[Problem details]
All lines at and after the one containing "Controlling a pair", up to the end of the listing below, are to be printed exactly, with the pictures omitted.

BEGIN Available data

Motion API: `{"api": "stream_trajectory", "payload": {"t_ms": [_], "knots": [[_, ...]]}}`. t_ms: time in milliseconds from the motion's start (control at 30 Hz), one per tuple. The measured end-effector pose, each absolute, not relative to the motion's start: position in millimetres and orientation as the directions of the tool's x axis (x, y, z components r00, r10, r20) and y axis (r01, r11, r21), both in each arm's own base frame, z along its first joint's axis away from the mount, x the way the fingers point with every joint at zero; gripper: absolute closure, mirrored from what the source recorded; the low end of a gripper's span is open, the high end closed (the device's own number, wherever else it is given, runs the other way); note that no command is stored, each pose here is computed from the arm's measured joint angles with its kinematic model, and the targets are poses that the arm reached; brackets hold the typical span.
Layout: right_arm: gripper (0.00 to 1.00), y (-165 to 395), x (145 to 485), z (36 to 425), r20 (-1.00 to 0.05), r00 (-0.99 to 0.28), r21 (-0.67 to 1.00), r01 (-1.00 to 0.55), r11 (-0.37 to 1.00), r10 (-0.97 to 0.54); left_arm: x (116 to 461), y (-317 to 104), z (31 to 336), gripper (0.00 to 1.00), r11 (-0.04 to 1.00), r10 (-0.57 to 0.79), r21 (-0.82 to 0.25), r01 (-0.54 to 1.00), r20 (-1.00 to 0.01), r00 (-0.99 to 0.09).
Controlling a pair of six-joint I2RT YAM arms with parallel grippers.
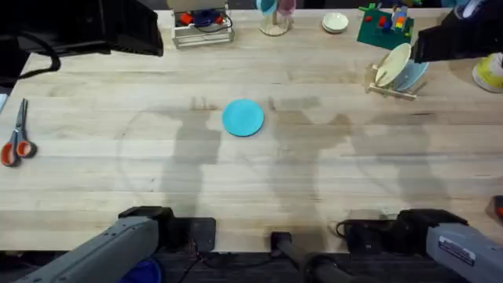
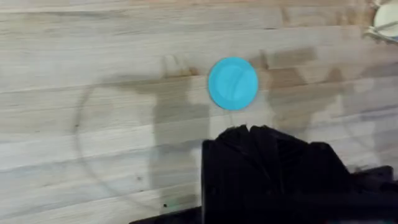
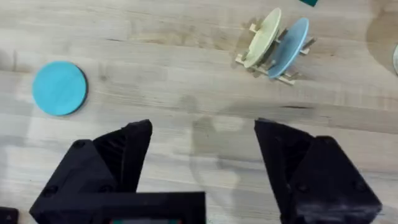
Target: Pick up the plates from the table one by one and place each into a slot on the dish rack.
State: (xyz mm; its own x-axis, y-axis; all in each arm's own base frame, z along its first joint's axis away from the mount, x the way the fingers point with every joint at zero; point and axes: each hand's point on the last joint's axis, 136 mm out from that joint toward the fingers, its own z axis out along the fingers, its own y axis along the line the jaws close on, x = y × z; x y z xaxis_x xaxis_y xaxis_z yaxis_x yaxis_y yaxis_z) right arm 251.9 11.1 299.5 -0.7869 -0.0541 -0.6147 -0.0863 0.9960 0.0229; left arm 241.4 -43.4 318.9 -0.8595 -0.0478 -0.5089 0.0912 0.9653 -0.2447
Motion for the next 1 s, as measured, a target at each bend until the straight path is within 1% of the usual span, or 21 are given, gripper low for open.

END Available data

[Answer box]
Controlling a pair of six-joint I2RT YAM arms with parallel grippers.
Target: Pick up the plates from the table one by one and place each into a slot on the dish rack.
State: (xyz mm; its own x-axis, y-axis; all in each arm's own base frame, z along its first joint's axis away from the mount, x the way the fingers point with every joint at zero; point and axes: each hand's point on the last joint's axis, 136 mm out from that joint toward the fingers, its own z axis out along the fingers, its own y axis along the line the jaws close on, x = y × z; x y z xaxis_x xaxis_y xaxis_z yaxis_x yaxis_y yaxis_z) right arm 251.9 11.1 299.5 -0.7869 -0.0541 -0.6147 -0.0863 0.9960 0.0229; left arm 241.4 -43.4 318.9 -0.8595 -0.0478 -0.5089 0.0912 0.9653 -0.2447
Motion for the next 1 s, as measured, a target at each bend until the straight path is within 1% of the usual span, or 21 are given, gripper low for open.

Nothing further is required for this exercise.